## WORK ORDER
Reproduce word for word the lines between those holding "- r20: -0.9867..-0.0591" and "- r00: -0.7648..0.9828", inclusive, and nothing else from the data below.

## EXERCISE DATA
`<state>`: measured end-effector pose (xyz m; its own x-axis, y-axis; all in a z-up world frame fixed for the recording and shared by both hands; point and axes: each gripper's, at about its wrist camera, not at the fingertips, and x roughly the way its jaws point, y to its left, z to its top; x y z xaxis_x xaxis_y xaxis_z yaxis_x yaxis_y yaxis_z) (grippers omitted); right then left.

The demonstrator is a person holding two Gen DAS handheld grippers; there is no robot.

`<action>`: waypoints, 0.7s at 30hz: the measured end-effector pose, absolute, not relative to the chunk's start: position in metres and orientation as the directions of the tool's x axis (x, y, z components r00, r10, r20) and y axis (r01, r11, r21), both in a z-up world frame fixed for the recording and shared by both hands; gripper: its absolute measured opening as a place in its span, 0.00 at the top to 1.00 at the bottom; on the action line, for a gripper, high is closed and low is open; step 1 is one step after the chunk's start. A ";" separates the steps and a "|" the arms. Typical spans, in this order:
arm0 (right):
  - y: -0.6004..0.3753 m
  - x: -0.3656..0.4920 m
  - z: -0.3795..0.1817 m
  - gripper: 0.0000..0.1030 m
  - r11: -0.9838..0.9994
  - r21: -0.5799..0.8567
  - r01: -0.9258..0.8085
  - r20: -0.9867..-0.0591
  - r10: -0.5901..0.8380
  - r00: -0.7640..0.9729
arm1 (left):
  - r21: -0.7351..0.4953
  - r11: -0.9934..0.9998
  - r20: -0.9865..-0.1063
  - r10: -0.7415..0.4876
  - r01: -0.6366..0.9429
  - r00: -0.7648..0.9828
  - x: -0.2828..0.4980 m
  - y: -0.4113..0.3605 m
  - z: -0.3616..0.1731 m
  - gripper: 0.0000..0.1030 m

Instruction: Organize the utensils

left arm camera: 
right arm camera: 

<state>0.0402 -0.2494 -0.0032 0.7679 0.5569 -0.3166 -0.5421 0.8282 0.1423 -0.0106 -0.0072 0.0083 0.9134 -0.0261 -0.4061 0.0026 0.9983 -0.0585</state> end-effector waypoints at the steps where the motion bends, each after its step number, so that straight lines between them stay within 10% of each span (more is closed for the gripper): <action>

## WRITTEN SOLUTION
  - r20: -0.9867..-0.0591
  - r10: -0.5901..0.8380
  - r00: -0.7640..0.9729
arm1 (left):
  - r21: -0.7351..0.4953
  - r11: -0.9934..0.9998
  - r20: -0.9865..-0.1063
  - r10: -0.7415..0.4876
  - r01: -0.6366..0.9429
  - r00: -0.7648..0.9828

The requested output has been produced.